The legal defense of emergency is not inappropriate merely because the action for damages is brought by a guest passenger in the defendant’s automobile, although it deals with "ordinary care under the circumstances” whereas the duty owing to the passenger is one of slight care. See
Hatcher v. Bray,
The circumstances indicating that there was no emergency in this sense (no sudden peril caused by circumstances in which the defendant did not participate and which offered him a choice of conduct without time for thought so that negligence in his choice might be attributable not to lack of care but to lack of time to assess the situation) was as follows: The defendant topped a slight incline as the road made a slight curve. A truck was stopped in the roadway ahead waiting to make a left turn, and behind it a Mercury automobile was stopped. The distance from the top of the rise to the vehicles was one-fourth to one-half mile according to the driver of the Mercury; 300 to 400 feet according to the plaintiff; 140 to 180 feet according to the defendant. The defendant laid down 140 feet of skid marks, attempting to stop his car and also to turn it to the right. The driver of the Mercury, who had recently passed the defendant and was therefore traveling at the same or a slightly greater speed, had no difficulty in stopping immediately behind the truck after topping the rise. Neither car was exceeding the speed limit. The plaintiff noticed that the cars were halted before the defendant did, and made a comment to him at about the same time he noticed the fact. The driver and the plaintiff testified the brake lights were on the *107 Mercury; the defendant did not see them. Assuming under these circumstances that a jury question remained as to whether the defendant was negligent in failing to look ahead and see the cars in time to avoid colliding with them, there is still under the evidence no real choice of conduct open to the defendant after he realized the situation which would make the doctrine of emergency applicable, because the lead truck waited only for the passing of oncoming traffic and then made the left turn, clearing the right lane just before the defendant’s car hit the Mercury and shoved it forward; there was therefore no question of passing on the left, and the defendant did not contend that he had a choice between attempting to stop and attempting to clear around the shoulder to the right. The real thrust of his argument was not that he made an emergency choice when confronted by a sudden danger, but rather that he was not negligent in any particular and the collision, as to him, was an accident or due to the negligence of others.
The trial judge stated at a pretrial conference that he did not consider emergency was involved, and during the trial refused a request to charge on this subject. Under these circumstances, we are satisfied that the ruling was proper.

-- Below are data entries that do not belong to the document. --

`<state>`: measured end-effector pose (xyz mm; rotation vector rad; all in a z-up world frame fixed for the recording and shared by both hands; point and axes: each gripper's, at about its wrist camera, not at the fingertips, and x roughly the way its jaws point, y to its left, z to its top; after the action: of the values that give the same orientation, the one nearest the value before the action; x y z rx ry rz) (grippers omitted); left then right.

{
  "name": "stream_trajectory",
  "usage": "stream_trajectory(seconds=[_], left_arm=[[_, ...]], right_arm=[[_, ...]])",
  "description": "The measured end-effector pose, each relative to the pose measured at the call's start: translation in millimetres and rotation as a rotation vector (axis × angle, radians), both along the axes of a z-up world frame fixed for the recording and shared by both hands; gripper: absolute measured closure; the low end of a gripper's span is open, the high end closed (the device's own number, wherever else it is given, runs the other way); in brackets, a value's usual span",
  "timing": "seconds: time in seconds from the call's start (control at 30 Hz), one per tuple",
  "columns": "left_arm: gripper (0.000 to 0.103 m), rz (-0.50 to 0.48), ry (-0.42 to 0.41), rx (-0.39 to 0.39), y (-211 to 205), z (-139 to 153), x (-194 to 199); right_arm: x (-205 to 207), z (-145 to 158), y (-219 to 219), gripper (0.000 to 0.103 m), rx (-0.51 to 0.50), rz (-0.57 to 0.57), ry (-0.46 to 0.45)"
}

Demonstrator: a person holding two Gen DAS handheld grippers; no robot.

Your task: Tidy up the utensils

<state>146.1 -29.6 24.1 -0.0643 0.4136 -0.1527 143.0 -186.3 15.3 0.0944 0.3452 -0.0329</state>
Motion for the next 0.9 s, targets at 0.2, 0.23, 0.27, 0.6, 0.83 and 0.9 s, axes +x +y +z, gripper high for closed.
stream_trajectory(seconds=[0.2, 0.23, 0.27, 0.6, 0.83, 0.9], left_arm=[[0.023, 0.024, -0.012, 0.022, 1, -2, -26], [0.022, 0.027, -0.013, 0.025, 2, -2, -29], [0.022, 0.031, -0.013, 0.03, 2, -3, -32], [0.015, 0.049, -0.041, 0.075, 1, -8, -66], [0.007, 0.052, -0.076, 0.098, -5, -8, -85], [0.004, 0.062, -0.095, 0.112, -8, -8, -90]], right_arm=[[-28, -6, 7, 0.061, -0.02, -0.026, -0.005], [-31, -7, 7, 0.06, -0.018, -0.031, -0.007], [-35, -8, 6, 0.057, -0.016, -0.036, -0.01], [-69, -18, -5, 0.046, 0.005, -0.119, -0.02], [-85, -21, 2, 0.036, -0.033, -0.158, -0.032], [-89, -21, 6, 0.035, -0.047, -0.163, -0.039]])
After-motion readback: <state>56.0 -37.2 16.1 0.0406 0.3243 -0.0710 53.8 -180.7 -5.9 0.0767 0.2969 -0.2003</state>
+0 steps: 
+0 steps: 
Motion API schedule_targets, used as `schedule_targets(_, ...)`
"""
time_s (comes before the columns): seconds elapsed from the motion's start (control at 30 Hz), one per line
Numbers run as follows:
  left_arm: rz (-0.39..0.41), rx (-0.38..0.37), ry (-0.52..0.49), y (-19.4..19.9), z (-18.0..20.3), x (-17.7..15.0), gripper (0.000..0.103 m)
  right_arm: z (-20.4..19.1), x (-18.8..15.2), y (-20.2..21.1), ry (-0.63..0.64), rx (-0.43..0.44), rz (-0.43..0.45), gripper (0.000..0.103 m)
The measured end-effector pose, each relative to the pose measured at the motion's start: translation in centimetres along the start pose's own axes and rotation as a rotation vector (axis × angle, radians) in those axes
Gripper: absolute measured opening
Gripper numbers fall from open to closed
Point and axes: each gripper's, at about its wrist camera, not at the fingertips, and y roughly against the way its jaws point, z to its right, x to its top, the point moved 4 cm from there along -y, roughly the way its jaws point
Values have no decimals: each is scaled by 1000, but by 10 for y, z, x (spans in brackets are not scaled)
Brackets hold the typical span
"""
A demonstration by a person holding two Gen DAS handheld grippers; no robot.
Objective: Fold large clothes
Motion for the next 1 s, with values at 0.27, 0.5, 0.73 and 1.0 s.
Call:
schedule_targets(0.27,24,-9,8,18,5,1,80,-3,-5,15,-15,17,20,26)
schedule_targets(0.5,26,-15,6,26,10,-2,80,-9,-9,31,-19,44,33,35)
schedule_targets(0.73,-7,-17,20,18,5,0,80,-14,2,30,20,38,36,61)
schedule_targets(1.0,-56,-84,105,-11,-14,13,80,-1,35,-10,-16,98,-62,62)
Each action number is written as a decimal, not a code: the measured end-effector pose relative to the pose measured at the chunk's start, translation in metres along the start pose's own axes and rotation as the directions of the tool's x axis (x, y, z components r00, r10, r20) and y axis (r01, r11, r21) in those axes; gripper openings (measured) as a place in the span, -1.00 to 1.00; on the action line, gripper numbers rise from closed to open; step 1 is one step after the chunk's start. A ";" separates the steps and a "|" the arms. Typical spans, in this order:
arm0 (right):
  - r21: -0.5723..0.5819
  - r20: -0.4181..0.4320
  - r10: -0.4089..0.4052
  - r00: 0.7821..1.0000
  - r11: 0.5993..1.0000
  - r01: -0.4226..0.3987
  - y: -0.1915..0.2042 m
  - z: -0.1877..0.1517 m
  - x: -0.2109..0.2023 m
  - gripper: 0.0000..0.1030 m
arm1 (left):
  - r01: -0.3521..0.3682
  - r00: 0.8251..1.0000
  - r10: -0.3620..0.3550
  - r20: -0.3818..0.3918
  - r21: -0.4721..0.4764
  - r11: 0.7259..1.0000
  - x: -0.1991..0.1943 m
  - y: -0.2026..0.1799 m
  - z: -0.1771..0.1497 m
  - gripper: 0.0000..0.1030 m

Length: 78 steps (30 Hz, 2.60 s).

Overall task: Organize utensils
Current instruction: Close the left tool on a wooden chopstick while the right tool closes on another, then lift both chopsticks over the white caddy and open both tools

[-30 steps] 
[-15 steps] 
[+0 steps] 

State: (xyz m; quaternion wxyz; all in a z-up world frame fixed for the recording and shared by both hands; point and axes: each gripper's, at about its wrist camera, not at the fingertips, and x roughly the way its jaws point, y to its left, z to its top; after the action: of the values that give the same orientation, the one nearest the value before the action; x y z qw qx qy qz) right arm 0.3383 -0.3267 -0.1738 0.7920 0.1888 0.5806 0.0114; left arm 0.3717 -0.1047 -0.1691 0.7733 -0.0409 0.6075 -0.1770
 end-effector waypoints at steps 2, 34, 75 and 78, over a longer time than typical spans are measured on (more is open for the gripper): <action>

While pleadings remain of record they constitute solemn admissions in judicio; they may be stricken, and thereafter, if they contain admissions against interest, they may be introduced by the opposite party for the purpose of contradiction to show a shift of position between mutually contradictory positions.
Stallings v. Britt,
The original petition in this case sought to join as codefendants Volkswagenwerk, Workswagen of America, Inc., and Volkswagen Southeastern Distributor, Inc., alleging that they were joint tortfeasors with Davis in that they had negligently designed and constructed the *108 seat, seat belt, dash and dash handle so that the vehicle was not crash-worthy and, when Davis negligently collided with the lead vehicle, plaintiff’s face was thrown against the dash handle. The argument thus is that if the car had been differently designed the plaintiff’s injuries suffered when her nose and mouth hit the dash handle would not have occurred. The Volkswagen companies were dismissed for lack of service and the petition rewritten. The defendant offered the original petition in evidence and it was excluded on objection.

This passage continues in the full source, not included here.